Difficult security incidents are unique and valuable opportunities. They are the sort of testing you can’t buy: real-world, un-simulated, and direct. No pen-test or code review is going to do what a serious incident will. They are priceless jewels, but only if you use them for all they’re worth.
Capturing that value is only possible if precise and comprehensive notes about what went wrong are available. During the heat of an incident, this is often the last thing that responders are concerned with, but it is critical to improving both the incident response process and improving your organization’s resiliency and security.
This requires a willingness to confront the weaknesses in your organization and a dedication to addressing those weaknesses. It takes finesse, managerial buy-in, and top-notch communication. It also requires a much more expansive view of what areas incident response should inform, including cross-team communication, service level agreements, vendors, law enforcement, internal coding standards, and access to data within your organization.
In this article, we’ll look at where this value can be captured, using the incident response model from the National Institute of Standards and Technology (NIST).1 While the process your organization uses may differ from the one described below, the general method of capturing gaps and driving improvements should be clear.

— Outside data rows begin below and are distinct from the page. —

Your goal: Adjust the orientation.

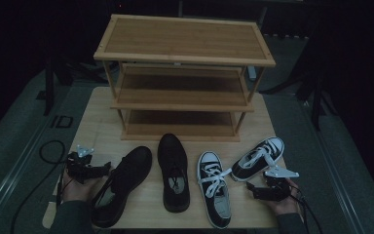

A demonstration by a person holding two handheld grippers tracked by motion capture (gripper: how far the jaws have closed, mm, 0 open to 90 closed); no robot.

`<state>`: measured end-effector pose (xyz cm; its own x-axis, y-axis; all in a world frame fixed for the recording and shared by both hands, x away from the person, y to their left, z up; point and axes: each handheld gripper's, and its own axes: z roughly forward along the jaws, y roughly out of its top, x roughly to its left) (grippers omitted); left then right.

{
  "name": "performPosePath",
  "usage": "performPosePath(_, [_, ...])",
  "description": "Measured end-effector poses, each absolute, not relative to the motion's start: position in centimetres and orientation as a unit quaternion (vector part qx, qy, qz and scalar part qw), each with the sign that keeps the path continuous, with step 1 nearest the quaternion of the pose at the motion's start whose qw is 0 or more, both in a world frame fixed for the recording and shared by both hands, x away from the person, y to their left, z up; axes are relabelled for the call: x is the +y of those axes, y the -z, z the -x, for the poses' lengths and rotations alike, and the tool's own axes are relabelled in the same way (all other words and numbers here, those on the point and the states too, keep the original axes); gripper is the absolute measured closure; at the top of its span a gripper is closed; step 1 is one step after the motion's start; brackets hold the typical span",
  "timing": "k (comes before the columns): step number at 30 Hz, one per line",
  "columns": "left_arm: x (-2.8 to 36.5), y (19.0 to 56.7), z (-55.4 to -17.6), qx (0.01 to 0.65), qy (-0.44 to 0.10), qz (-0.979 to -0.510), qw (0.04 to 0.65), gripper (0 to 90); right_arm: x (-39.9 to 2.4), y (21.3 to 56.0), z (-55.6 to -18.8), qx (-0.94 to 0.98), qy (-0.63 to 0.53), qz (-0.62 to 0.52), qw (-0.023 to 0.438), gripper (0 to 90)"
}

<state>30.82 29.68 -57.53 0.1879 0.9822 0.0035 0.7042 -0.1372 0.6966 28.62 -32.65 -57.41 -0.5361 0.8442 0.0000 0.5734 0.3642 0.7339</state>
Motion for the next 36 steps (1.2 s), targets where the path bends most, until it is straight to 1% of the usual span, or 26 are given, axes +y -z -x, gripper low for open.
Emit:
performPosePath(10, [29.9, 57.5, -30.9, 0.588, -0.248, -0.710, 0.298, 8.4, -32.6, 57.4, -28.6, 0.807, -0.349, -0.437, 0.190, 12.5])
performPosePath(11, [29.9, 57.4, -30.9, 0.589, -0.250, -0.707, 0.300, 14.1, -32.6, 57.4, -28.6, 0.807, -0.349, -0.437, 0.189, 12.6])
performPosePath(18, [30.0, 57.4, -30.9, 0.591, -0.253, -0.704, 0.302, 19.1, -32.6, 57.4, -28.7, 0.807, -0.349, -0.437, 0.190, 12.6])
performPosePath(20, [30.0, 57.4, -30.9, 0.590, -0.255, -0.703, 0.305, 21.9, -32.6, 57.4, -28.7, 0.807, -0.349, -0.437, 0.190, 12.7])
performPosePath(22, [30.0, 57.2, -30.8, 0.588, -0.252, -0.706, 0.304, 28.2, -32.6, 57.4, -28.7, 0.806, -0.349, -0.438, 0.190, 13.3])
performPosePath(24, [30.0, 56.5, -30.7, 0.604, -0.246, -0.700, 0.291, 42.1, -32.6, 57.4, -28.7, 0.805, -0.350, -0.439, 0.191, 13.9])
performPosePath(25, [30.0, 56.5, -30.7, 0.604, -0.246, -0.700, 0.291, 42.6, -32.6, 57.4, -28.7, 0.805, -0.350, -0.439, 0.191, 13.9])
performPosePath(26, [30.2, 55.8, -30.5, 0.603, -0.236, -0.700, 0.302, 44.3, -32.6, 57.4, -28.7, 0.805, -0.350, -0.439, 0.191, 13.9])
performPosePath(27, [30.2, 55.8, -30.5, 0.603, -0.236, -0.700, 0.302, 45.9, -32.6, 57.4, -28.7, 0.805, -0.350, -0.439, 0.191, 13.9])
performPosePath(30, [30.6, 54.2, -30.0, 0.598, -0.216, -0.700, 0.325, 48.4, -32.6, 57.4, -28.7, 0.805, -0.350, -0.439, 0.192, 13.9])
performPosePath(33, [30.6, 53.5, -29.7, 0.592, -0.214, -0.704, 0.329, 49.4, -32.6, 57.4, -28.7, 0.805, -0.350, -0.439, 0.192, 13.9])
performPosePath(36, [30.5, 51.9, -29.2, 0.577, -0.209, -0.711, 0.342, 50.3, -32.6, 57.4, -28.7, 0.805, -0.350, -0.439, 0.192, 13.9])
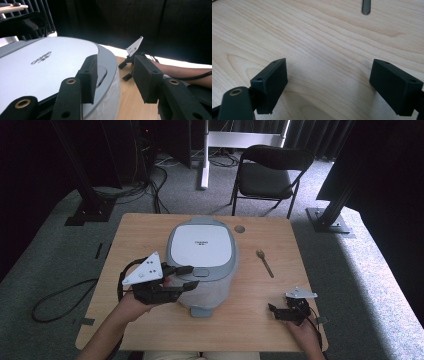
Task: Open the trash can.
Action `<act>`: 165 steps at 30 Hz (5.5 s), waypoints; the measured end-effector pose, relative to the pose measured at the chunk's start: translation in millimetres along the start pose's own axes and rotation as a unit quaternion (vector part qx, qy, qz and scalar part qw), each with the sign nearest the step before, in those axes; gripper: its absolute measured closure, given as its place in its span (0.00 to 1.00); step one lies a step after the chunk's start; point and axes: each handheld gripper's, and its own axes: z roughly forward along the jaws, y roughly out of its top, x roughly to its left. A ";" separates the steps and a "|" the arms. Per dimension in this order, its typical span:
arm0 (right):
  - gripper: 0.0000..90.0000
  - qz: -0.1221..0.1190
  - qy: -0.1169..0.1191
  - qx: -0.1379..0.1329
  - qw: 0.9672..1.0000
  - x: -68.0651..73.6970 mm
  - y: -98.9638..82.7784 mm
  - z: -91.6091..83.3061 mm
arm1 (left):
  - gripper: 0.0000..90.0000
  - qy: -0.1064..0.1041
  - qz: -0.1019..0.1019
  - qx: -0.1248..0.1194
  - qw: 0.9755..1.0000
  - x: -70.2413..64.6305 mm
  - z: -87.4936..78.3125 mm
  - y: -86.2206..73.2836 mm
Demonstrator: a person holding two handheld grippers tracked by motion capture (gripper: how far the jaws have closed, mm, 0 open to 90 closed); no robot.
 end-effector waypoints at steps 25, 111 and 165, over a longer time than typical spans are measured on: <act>0.16 0.000 0.000 0.000 1.000 -0.1 0.0 -0.1 | 1.00 0.004 -0.036 0.007 0.999 15.5 26.5 -4.5; 0.15 0.002 0.003 0.000 1.000 -0.3 -0.7 -1.0 | 0.00 -0.004 -0.037 0.043 0.998 2.1 20.3 2.1; 0.17 0.007 -0.028 -0.049 0.998 -2.2 -2.6 -7.8 | 0.00 0.182 -0.112 0.081 0.974 49.7 -38.2 -120.6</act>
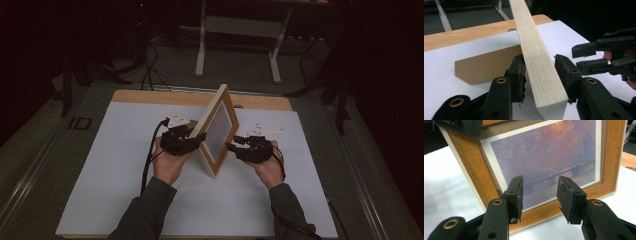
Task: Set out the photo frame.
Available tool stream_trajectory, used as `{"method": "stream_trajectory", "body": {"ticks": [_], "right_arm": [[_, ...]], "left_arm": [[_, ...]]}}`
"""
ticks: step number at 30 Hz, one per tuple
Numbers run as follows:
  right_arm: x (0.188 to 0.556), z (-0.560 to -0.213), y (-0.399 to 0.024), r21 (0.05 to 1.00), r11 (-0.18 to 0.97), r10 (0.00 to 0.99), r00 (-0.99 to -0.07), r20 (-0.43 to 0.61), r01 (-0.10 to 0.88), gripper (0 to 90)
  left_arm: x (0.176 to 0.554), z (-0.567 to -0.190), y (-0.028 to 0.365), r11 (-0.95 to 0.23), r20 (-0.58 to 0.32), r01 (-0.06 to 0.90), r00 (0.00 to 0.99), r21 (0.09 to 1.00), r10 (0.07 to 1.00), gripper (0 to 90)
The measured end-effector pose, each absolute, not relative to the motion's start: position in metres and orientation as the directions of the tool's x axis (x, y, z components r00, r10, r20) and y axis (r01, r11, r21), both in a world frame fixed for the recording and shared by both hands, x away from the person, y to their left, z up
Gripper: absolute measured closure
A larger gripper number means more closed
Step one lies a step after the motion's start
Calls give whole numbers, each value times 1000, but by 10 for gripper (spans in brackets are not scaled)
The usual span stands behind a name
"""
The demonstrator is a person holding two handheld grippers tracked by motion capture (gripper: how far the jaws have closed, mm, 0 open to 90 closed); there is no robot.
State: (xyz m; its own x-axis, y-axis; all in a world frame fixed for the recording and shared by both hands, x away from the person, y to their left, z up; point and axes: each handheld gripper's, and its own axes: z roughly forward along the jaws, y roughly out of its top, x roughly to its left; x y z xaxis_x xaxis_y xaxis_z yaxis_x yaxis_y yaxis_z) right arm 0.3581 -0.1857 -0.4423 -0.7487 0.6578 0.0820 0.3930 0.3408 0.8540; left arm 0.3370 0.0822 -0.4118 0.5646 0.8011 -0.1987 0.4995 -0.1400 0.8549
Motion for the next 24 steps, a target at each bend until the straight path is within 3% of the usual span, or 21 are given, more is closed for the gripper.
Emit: {"method": "stream_trajectory", "body": {"ticks": [8, 24], "right_arm": [[359, -441, -187, 856, 342, 660, -747, 76, 389, 554], [361, -437, -189, 856, 347, 663, -746, 65, 382, 552]], "left_arm": [[341, -412, 94, -124, -214, 503, 561, 856, 800, 687], [348, -413, 112, -146, -228, 494, 619, 857, 752, 695]]}}
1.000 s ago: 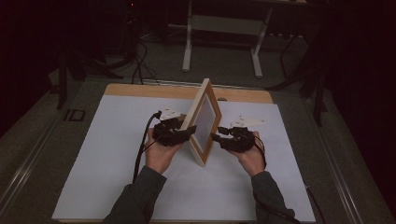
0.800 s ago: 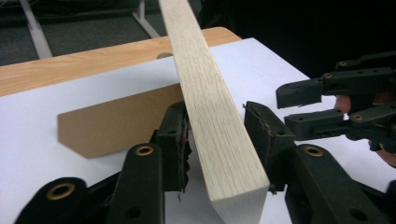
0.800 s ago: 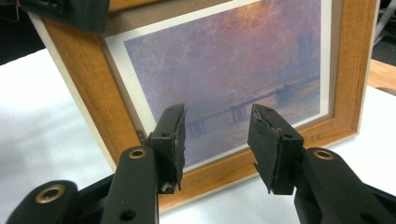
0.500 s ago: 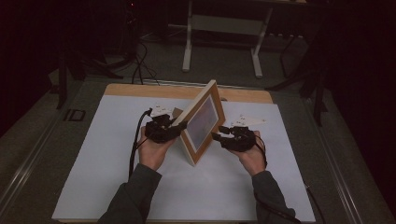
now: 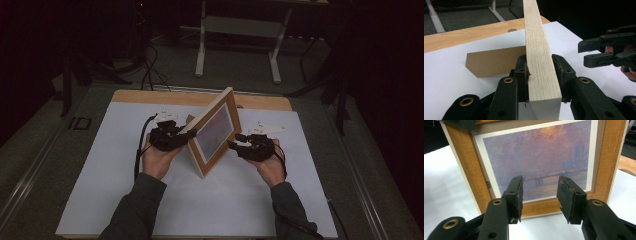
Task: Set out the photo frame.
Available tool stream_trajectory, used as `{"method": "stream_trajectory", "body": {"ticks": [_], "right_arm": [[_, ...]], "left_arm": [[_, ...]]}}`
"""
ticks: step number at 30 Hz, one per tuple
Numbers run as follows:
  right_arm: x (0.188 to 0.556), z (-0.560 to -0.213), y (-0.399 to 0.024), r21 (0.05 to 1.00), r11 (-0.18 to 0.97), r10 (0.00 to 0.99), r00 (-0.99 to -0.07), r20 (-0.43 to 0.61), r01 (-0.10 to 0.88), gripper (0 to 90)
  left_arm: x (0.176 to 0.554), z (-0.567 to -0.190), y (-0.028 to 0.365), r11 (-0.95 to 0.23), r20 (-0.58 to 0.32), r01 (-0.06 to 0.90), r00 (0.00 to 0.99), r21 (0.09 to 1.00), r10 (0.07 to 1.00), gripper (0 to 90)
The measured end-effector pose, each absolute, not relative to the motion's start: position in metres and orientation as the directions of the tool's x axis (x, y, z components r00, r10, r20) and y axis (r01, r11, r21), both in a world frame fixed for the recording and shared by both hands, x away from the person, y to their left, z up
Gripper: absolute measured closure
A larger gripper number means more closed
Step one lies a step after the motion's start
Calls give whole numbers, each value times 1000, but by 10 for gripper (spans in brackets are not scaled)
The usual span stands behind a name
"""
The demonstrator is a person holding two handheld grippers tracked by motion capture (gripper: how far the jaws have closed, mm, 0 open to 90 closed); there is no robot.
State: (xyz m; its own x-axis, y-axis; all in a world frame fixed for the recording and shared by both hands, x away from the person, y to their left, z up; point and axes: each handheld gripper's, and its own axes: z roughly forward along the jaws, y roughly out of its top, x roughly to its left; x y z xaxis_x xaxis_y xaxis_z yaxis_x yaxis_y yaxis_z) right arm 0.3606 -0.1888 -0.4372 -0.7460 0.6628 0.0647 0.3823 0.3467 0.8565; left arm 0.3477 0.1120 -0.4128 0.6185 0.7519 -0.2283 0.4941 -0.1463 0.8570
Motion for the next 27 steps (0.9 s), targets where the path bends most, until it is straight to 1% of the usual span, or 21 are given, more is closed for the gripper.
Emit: {"method": "stream_trajectory", "body": {"ticks": [10, 14, 27], "right_arm": [[361, -435, -188, 859, 346, 664, -745, 60, 377, 547], [361, -434, -188, 862, 346, 663, -746, 56, 372, 543], [366, -429, -190, 865, 337, 673, -737, 54, 371, 533]], "left_arm": [[355, -414, 125, -173, -239, 481, 677, 859, 696, 696], [359, -416, 133, -169, -260, 484, 696, 858, 670, 700], [365, -415, 143, -190, -267, 482, 724, 855, 636, 704]]}}
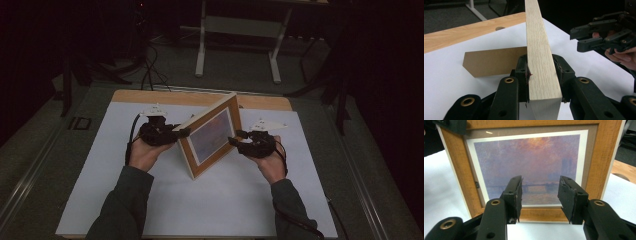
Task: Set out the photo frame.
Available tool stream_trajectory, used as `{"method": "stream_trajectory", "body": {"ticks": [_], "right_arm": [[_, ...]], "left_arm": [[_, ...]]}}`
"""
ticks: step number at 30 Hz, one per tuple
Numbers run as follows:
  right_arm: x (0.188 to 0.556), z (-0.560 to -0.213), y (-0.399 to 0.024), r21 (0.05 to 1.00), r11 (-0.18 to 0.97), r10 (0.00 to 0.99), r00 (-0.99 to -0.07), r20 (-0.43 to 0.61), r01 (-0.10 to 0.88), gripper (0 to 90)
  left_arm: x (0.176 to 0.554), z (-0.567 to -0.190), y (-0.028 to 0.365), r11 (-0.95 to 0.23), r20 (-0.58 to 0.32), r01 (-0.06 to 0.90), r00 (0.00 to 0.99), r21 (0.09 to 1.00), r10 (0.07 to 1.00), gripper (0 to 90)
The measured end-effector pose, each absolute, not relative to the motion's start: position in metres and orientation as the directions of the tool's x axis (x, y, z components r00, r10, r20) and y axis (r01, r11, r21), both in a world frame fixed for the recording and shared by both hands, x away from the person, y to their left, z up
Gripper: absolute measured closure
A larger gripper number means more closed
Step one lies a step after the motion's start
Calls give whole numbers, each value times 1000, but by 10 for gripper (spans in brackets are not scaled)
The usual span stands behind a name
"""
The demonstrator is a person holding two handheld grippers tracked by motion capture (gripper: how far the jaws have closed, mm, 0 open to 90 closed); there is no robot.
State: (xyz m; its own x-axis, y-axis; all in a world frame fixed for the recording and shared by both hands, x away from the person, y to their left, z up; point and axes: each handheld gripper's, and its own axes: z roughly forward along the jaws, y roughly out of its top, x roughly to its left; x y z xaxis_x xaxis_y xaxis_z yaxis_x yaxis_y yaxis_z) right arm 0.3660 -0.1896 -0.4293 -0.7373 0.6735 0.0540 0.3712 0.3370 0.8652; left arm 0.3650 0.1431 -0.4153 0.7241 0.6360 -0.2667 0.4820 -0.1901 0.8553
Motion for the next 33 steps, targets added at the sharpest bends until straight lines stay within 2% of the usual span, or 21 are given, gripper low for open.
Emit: {"method": "stream_trajectory", "body": {"ticks": [15, 29, 33], "right_arm": [[382, -422, -189, 872, 333, 690, -723, 36, 360, 533], [395, -409, -191, 879, 323, 714, -700, 17, 351, 532], [398, -405, -193, 877, 329, 714, -700, 11, 349, 554]], "left_arm": [[373, -414, 152, -231, -251, 463, 762, 856, 597, 700], [384, -416, 156, -237, -272, 459, 791, 856, 547, 707], [386, -416, 156, -238, -280, 456, 801, 857, 529, 710]]}}
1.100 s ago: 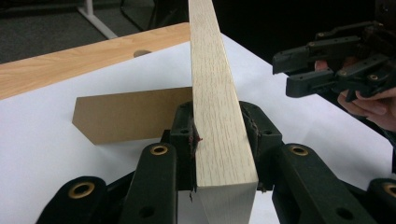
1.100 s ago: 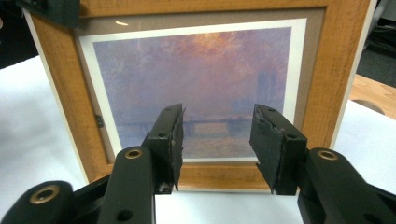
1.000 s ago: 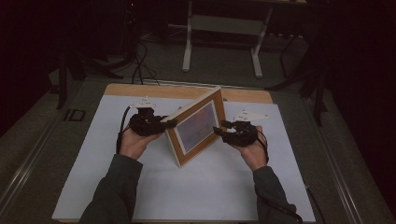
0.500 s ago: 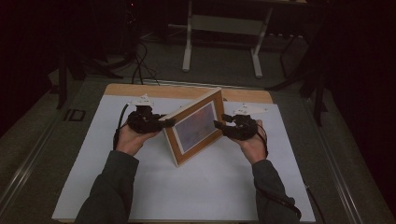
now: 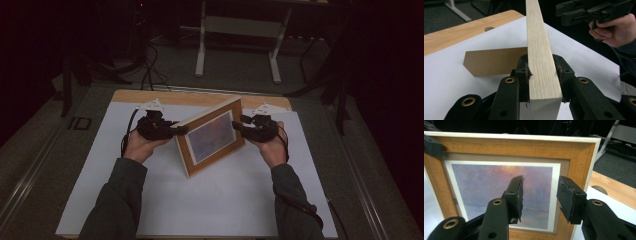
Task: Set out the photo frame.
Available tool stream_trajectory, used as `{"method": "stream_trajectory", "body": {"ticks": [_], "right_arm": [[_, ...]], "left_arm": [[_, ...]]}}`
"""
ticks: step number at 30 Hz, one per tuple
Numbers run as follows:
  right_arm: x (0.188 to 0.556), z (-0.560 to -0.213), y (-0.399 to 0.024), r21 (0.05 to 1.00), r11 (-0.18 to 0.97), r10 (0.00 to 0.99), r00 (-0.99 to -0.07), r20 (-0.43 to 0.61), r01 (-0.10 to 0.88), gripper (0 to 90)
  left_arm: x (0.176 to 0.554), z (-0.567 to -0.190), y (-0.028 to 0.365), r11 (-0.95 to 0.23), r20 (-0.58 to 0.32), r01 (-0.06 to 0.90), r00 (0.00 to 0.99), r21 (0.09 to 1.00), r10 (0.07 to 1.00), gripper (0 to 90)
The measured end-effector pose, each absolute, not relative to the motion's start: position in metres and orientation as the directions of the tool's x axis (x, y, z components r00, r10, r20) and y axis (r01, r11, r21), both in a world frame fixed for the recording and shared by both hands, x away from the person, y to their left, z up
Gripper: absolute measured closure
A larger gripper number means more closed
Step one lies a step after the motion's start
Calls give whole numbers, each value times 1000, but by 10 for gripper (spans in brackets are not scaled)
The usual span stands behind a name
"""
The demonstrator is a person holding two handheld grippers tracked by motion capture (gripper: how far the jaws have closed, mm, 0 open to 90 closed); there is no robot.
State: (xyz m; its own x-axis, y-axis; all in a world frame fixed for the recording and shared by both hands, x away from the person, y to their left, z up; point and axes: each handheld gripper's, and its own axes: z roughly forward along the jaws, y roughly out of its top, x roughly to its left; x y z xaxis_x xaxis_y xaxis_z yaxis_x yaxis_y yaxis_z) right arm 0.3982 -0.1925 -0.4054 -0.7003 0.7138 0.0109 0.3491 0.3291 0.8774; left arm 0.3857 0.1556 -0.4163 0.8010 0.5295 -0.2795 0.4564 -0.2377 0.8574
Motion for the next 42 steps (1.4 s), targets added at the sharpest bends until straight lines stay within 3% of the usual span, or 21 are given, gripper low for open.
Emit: {"method": "stream_trajectory", "body": {"ticks": [12, 18, 22, 28, 33, 42], "right_arm": [[408, -396, -205, 904, 264, 766, -643, 17, 338, 485], [418, -388, -212, 910, 241, 771, -636, 33, 339, 412], [426, -392, -212, 903, 243, 771, -635, 42, 355, 351], [434, -398, -211, 898, 242, 770, -636, 52, 366, 299], [440, -401, -210, 896, 250, 760, -648, 53, 367, 281], [444, -398, -208, 890, 284, 741, -671, 33, 357, 269]], "left_arm": [[389, -417, 153, -245, -277, 435, 827, 866, 490, 711], [381, -414, 154, -233, -257, 438, 799, 868, 543, 562], [368, -415, 157, -224, -230, 447, 754, 866, 616, 537], [356, -420, 154, -234, -217, 469, 722, 852, 657, 549], [352, -423, 147, -273, -187, 469, 722, 840, 666, 610], [352, -421, 148, -251, -211, 488, 708, 836, 674, 619]]}}
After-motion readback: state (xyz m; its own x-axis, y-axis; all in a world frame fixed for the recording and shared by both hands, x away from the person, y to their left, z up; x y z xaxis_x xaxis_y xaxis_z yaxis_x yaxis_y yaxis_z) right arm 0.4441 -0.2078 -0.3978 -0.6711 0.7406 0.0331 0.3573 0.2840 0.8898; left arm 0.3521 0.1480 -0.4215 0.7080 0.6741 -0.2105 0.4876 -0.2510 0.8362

Steps of Incident Response
NIST breaks incident response into four steps, each with several activities and sub-steps. At a high level, these are:
- Detection and Analysis
- Post-incident Activity
While these steps are performed in order, each informs the others. The Post-incident Activity is used to review each of the preceding steps. This takes the form of updating policies or identifying areas of improvements in the other steps. For example, by updating tooling, improving monitoring, and adding or reconfiguring controls, the incident response process is improved.
However, these improvements usually remain focused on the incident response process itself. They often fail to address some of the most important gaps encountered, because these gaps are not technical in nature.
These gaps include cross-team communication and collaboration, access to resources and expertise from those other teams, and the delivery of requirements to the teams responsible for infrastructure, operations, and development.
Let’s look at each phase in turn.
This phase includes identifying contacts for both internal and external resources, preparation of technical tools for incident response, forensics and evidence gathering, and defining incident reporting mechanisms, as well as gathering baselines and documenting the environment.
This information quickly becomes out of date. New vendors are on-boarded without being added to the process documentation. Staffing changes mean that contacts may now have different roles. Reorganization of departments can mean that entirely different groups are now responsible for systems involved in the incident.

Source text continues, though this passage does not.